*** Exercise data Section Begins ***
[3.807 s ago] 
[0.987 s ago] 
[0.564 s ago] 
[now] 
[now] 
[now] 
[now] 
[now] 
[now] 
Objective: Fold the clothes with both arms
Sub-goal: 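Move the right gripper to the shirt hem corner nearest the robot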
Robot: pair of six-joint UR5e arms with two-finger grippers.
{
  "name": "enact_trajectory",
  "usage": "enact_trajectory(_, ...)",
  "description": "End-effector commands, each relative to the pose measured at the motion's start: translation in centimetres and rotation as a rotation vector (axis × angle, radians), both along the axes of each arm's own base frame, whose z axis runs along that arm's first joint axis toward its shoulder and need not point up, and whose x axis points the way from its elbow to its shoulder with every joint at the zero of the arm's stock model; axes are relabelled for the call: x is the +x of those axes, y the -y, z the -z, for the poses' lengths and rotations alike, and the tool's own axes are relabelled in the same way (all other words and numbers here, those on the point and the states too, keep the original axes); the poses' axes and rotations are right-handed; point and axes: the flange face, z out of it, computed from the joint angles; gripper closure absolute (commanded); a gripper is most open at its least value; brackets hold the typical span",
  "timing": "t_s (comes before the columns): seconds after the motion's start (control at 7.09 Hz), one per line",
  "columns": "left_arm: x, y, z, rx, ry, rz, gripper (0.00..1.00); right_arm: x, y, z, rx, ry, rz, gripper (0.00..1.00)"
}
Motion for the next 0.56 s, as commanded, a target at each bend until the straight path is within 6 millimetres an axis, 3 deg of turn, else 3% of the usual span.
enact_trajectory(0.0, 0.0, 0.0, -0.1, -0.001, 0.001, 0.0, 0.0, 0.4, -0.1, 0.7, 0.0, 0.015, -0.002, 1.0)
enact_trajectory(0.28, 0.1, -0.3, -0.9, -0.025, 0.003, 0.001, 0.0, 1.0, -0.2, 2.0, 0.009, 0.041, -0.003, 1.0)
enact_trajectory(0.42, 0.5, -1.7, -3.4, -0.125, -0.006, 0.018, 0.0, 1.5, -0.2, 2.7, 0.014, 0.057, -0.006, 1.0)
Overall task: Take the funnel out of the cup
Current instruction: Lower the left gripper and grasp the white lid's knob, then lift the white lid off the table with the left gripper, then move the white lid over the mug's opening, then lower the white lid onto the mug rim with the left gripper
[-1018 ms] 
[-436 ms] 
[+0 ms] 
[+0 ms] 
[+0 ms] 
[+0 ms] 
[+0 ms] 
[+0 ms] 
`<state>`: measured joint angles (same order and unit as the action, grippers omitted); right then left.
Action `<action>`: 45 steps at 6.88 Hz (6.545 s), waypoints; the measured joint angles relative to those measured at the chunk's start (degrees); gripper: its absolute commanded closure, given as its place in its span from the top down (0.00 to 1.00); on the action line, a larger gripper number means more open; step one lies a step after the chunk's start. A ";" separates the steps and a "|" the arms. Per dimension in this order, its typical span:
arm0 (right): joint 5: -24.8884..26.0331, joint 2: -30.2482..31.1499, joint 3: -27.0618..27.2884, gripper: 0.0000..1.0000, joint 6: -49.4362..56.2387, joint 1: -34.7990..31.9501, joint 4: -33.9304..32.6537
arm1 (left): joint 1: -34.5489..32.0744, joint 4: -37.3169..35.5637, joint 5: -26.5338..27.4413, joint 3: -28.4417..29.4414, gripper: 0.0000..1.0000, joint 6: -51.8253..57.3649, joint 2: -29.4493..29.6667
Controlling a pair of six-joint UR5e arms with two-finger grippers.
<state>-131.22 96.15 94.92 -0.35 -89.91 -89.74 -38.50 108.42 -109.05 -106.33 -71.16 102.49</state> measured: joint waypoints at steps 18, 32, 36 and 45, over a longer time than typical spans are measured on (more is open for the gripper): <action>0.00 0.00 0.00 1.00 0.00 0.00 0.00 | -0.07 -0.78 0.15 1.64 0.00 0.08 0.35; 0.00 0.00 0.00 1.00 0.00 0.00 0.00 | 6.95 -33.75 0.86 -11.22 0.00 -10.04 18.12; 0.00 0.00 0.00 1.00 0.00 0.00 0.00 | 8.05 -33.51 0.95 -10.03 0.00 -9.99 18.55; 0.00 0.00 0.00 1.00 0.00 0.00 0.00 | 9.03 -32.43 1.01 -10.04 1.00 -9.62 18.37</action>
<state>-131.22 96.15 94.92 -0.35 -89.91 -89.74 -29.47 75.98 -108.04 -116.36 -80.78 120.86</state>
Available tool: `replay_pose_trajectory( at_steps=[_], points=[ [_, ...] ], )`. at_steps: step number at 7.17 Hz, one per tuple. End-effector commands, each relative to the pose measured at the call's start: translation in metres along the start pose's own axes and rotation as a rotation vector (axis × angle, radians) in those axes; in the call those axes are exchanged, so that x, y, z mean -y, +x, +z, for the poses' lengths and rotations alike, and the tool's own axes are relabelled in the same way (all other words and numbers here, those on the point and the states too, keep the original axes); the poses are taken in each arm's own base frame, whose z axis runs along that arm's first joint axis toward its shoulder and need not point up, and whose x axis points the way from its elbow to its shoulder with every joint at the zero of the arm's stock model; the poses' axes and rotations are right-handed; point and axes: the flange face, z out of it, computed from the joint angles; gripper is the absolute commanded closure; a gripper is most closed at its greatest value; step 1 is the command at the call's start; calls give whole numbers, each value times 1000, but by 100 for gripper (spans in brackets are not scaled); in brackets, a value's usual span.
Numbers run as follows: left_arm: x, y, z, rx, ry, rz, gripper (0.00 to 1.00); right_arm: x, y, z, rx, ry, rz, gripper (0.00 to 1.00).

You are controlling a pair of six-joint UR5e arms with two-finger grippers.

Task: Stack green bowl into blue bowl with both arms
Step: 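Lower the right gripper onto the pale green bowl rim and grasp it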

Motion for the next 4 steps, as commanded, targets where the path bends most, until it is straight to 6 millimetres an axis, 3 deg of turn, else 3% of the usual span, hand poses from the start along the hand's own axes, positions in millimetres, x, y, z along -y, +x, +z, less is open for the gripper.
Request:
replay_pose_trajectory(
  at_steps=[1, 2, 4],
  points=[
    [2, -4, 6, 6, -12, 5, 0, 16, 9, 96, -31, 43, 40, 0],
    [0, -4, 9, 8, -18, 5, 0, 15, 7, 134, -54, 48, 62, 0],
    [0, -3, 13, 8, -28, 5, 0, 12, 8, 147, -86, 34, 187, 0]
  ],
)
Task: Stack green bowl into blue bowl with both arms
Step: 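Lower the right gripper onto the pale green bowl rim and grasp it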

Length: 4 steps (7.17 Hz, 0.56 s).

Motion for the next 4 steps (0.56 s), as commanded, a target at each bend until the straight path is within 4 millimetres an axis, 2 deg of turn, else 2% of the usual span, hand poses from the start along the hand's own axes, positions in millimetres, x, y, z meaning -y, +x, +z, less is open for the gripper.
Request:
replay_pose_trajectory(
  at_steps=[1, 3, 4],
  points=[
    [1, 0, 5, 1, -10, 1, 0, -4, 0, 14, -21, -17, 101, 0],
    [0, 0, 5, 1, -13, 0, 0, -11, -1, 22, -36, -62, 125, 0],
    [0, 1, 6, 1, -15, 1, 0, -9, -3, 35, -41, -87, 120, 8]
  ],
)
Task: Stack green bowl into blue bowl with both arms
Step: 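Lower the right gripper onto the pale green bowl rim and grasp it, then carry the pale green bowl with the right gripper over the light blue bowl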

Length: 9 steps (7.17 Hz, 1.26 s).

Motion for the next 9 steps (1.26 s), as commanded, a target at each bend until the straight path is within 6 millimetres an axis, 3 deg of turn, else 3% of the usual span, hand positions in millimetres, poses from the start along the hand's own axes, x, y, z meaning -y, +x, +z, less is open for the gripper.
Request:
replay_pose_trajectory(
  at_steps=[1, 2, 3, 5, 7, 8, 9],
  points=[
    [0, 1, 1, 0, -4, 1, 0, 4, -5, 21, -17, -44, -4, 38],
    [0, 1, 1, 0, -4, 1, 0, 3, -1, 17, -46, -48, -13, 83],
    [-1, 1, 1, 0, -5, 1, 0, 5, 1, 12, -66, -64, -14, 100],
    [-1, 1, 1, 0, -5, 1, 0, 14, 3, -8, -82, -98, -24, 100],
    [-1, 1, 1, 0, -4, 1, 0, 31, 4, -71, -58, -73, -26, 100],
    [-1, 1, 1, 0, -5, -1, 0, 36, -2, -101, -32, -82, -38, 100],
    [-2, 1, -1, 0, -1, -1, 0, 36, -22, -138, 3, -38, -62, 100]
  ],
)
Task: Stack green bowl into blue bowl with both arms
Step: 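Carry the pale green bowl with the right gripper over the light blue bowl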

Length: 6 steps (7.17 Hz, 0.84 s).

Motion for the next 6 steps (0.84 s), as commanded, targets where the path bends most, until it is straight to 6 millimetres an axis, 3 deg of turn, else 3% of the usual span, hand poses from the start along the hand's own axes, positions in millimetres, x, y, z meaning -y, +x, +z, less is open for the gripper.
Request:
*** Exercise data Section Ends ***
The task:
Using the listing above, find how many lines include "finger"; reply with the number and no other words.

Result below:
3